--- ASSIGNMENT ---
Go through the listing below and return every line exactly.
[Opening RAW DATA section]
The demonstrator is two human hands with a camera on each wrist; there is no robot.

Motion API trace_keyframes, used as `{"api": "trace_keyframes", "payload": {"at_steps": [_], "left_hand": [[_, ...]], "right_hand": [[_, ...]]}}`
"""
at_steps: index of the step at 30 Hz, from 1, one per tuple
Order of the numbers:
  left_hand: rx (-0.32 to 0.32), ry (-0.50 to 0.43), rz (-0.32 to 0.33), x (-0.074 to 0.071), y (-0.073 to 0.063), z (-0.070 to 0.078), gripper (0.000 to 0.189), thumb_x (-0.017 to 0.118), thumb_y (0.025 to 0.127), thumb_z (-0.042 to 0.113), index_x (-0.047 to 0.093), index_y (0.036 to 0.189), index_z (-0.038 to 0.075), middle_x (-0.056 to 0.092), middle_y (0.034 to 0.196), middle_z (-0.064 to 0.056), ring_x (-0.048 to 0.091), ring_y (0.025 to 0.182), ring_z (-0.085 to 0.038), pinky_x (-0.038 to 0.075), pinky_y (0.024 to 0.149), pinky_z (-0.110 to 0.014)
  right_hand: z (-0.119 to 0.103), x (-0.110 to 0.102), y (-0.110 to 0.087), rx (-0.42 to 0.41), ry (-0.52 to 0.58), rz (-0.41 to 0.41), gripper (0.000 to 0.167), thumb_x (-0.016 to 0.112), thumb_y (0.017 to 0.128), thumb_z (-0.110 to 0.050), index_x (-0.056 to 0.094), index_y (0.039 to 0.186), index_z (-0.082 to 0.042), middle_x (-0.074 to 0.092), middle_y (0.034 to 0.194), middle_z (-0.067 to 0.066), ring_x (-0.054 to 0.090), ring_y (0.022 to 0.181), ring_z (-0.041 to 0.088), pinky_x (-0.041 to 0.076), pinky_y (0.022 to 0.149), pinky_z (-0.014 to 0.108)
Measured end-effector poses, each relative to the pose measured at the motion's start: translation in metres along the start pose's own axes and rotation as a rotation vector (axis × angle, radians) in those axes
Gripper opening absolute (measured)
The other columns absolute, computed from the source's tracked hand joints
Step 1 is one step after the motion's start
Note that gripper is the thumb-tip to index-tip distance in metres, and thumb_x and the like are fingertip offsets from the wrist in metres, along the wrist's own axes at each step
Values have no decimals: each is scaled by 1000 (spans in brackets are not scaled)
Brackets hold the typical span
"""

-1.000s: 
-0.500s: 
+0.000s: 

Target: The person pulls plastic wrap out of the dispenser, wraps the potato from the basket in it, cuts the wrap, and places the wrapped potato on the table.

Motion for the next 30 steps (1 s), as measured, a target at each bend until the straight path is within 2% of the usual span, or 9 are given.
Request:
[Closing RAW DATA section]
--- EXERCISE RESPONSE ---
The demonstrator is two human hands with a camera on each wrist; there is no robot.

Motion API trace_keyframes, used as `{"api": "trace_keyframes", "payload": {"at_steps": [_], "left_hand": [[_, ...]], "right_hand": [[_, ...]]}}`
"""
at_steps: index of the step at 30 Hz, from 1, one per tuple
Order of the numbers:
  left_hand: rx (-0.32 to 0.32), ry (-0.50 to 0.43), rz (-0.32 to 0.33), x (-0.074 to 0.071), y (-0.073 to 0.063), z (-0.070 to 0.078), gripper (0.000 to 0.189), thumb_x (-0.017 to 0.118), thumb_y (0.025 to 0.127), thumb_z (-0.042 to 0.113), index_x (-0.047 to 0.093), index_y (0.036 to 0.189), index_z (-0.038 to 0.075), middle_x (-0.056 to 0.092), middle_y (0.034 to 0.196), middle_z (-0.064 to 0.056), ring_x (-0.048 to 0.091), ring_y (0.025 to 0.182), ring_z (-0.085 to 0.038), pinky_x (-0.038 to 0.075), pinky_y (0.024 to 0.149), pinky_z (-0.110 to 0.014)
  right_hand: z (-0.119 to 0.103), x (-0.110 to 0.102), y (-0.110 to 0.087), rx (-0.42 to 0.41), ry (-0.52 to 0.58), rz (-0.41 to 0.41), gripper (0.000 to 0.167), thumb_x (-0.016 to 0.112), thumb_y (0.017 to 0.128), thumb_z (-0.110 to 0.050), index_x (-0.056 to 0.094), index_y (0.039 to 0.186), index_z (-0.082 to 0.042), middle_x (-0.074 to 0.092), middle_y (0.034 to 0.194), middle_z (-0.067 to 0.066), ring_x (-0.054 to 0.090), ring_y (0.022 to 0.181), ring_z (-0.041 to 0.088), pinky_x (-0.041 to 0.076), pinky_y (0.022 to 0.149), pinky_z (-0.014 to 0.108)
Measured end-effector poses, each relative to the pose measured at the motion's start: translation in metres along the start pose's own axes and rotation as a rotation vector (axis × angle, radians) in those axes
Gripper opening absolute (measured)
The other columns absolute, computed from the source's tracked hand joints
Step 1 is one step after the motion's start
Note that gripper is the thumb-tip to index-tip distance in metres, and thumb_x and the like are fingertip offsets from the wrist in metres, along the wrist's own axes at each step
Values have no decimals: each is scaled by 1000 (spans in brackets are not scaled)
Brackets hold the typical span
"""

-1.000s: 
-0.500s: 
+0.000s: 

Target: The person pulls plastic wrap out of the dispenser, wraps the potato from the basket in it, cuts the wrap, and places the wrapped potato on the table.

Motion for the next 30 steps (1 s), as measured, a target at each bend until the straight path is within 2% of the usual span, or 9 are given.
Request:

No additional response is required.